• [TASK REQUIREMENTS]: Each line from the first down to the one containing "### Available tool" should be returned exactly as it appears below.

-- Opening Marker --

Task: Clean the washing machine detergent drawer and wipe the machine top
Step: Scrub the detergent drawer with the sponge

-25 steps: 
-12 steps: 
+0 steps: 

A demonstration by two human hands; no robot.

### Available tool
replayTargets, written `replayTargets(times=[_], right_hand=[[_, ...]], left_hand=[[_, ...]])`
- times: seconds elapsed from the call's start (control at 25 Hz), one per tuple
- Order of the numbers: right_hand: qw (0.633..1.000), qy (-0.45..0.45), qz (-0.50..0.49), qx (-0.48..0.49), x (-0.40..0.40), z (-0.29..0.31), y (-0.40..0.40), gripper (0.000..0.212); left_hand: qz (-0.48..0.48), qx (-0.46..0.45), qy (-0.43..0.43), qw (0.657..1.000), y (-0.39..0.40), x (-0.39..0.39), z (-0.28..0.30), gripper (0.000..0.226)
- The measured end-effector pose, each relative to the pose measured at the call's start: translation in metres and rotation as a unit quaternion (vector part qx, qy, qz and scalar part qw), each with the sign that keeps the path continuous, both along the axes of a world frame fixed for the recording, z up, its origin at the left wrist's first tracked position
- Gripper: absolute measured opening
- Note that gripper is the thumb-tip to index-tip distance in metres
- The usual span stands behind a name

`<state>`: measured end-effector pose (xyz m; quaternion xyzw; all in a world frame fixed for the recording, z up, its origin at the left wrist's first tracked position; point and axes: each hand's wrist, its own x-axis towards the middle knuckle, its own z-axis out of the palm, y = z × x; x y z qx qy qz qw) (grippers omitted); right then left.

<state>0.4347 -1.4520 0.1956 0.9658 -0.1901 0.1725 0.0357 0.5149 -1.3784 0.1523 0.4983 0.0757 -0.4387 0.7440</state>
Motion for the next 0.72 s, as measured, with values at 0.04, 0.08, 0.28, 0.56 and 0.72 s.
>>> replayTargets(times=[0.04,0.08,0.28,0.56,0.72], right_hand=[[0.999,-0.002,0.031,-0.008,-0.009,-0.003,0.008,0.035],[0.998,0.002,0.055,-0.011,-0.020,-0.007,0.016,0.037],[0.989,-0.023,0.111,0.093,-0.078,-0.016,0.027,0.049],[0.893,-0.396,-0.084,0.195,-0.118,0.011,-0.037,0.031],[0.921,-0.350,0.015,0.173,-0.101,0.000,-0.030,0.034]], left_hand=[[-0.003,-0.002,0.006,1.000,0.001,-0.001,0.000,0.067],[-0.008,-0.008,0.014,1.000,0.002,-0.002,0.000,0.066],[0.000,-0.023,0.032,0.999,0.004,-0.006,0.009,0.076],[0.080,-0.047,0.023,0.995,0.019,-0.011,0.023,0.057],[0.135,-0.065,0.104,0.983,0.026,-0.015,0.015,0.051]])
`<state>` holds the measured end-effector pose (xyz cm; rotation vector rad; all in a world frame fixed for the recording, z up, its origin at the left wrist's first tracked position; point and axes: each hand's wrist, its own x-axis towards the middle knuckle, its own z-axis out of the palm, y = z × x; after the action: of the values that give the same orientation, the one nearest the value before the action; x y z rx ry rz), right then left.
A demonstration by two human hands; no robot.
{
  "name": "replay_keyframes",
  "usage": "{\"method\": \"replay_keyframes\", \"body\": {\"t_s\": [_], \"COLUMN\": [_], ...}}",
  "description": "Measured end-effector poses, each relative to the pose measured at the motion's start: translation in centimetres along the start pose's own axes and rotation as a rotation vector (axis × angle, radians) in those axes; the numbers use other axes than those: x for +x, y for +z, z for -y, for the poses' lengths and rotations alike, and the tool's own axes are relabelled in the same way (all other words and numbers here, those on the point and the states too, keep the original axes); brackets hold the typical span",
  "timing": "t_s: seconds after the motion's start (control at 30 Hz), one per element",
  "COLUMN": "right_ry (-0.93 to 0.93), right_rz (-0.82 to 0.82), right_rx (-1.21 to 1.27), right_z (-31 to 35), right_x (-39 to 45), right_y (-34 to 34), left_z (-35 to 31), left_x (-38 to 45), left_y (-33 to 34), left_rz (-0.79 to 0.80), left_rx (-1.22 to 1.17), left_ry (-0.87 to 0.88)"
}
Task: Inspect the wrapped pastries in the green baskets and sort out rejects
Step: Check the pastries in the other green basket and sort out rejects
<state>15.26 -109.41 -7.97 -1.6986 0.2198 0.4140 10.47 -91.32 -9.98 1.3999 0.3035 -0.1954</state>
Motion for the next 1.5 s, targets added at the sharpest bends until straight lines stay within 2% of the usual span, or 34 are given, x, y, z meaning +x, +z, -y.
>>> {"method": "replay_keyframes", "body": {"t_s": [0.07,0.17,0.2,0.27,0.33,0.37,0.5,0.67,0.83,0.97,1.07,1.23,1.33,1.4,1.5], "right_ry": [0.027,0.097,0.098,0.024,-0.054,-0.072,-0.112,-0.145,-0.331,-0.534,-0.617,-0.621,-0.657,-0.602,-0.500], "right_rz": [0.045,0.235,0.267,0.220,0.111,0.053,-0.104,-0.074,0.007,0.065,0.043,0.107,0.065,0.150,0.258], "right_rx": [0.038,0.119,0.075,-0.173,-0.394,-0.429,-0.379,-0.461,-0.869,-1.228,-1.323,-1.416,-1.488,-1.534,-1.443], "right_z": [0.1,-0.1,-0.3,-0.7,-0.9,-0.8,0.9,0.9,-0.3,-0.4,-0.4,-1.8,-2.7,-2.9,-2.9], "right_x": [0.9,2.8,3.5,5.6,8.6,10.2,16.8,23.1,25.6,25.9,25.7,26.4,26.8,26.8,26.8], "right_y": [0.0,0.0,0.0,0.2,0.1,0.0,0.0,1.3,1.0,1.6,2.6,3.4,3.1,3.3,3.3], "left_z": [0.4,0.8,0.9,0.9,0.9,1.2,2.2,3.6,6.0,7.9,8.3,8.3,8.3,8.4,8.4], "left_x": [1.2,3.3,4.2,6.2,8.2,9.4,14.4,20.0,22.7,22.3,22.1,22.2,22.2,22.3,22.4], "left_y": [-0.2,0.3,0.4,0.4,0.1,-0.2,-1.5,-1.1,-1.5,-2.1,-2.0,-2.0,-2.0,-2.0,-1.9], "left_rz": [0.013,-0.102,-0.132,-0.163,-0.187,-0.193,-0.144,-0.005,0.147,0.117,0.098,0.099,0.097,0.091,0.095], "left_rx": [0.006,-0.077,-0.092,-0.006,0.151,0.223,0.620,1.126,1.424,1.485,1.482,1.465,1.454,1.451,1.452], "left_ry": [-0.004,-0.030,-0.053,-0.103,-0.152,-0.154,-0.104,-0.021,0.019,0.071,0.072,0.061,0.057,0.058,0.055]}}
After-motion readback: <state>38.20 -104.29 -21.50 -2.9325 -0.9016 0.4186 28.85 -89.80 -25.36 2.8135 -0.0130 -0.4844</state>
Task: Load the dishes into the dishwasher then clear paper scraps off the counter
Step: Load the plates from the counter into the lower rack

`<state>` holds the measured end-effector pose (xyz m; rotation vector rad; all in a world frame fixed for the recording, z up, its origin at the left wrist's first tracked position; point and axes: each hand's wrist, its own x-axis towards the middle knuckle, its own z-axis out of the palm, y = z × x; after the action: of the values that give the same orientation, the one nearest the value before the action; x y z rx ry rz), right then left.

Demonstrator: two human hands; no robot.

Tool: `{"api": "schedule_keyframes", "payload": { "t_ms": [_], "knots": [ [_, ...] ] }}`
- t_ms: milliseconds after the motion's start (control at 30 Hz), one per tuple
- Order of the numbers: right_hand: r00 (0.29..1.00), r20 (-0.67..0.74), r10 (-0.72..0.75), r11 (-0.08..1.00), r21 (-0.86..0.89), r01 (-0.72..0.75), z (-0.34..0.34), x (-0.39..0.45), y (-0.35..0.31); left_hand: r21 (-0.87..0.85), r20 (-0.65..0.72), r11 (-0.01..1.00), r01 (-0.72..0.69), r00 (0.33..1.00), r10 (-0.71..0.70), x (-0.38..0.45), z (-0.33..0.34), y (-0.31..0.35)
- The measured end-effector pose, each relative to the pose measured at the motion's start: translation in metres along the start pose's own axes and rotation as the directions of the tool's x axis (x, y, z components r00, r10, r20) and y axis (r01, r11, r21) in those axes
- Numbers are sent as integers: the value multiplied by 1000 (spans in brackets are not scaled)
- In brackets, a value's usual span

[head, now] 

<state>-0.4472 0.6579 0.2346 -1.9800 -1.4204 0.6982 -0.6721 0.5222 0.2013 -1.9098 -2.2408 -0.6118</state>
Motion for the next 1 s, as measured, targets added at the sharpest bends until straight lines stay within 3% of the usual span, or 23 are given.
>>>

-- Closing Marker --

• [TASK RESPONSE]:
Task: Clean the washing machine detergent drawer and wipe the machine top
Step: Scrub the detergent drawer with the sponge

-25 steps: 
-12 steps: 
+0 steps: 

A demonstration by two human hands; no robot.

### Available tool

Nothing else is required to complete the exercise.